**INSTRUCTIONS FOR THE TASK**
Set down exactly the lines below between the line holding "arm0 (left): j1" and the line holding "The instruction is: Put", inclusive; no other line belongs in the answer.

**DATA SEGMENT**
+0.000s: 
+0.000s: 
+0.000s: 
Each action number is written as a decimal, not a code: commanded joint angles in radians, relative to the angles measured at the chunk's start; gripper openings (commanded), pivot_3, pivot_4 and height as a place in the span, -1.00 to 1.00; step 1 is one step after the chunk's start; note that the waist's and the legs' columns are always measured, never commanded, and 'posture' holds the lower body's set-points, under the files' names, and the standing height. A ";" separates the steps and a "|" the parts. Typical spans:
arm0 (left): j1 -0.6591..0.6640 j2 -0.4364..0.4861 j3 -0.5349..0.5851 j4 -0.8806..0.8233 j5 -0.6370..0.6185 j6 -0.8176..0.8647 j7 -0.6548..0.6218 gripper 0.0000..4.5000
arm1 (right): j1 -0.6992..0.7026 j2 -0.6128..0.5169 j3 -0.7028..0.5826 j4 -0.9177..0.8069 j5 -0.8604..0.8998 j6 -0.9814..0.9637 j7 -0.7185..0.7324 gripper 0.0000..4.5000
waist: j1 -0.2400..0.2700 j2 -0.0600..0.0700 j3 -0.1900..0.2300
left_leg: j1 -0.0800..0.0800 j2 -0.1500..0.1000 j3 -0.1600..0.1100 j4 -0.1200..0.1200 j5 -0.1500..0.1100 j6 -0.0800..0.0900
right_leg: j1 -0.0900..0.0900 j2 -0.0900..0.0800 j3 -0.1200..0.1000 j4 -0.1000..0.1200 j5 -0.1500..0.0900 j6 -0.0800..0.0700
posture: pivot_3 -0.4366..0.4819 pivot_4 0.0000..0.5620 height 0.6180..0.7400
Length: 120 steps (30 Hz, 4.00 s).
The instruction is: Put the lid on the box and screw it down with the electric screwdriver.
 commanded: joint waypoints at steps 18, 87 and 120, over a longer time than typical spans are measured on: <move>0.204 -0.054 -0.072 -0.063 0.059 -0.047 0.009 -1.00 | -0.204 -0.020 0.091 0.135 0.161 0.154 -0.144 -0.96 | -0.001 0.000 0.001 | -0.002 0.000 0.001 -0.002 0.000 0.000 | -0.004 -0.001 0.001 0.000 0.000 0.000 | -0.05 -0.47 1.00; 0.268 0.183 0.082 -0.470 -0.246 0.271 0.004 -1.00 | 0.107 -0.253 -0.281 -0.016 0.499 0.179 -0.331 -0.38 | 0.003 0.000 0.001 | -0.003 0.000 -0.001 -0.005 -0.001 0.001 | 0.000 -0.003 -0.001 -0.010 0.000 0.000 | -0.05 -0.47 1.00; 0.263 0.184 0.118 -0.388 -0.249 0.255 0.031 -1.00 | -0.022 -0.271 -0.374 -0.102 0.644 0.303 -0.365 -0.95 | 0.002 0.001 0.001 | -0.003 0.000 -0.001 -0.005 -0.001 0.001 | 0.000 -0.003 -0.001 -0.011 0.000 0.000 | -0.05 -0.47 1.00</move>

**EXERCISE ANSWER**
arm0 (left): j1 -0.6591..0.6640 j2 -0.4364..0.4861 j3 -0.5349..0.5851 j4 -0.8806..0.8233 j5 -0.6370..0.6185 j6 -0.8176..0.8647 j7 -0.6548..0.6218 gripper 0.0000..4.5000
arm1 (right): j1 -0.6992..0.7026 j2 -0.6128..0.5169 j3 -0.7028..0.5826 j4 -0.9177..0.8069 j5 -0.8604..0.8998 j6 -0.9814..0.9637 j7 -0.7185..0.7324 gripper 0.0000..4.5000
waist: j1 -0.2400..0.2700 j2 -0.0600..0.0700 j3 -0.1900..0.2300
left_leg: j1 -0.0800..0.0800 j2 -0.1500..0.1000 j3 -0.1600..0.1100 j4 -0.1200..0.1200 j5 -0.1500..0.1100 j6 -0.0800..0.0900
right_leg: j1 -0.0900..0.0900 j2 -0.0900..0.0800 j3 -0.1200..0.1000 j4 -0.1000..0.1200 j5 -0.1500..0.0900 j6 -0.0800..0.0700
posture: pivot_3 -0.4366..0.4819 pivot_4 0.0000..0.5620 height 0.6180..0.7400
Length: 120 steps (30 Hz, 4.00 s).
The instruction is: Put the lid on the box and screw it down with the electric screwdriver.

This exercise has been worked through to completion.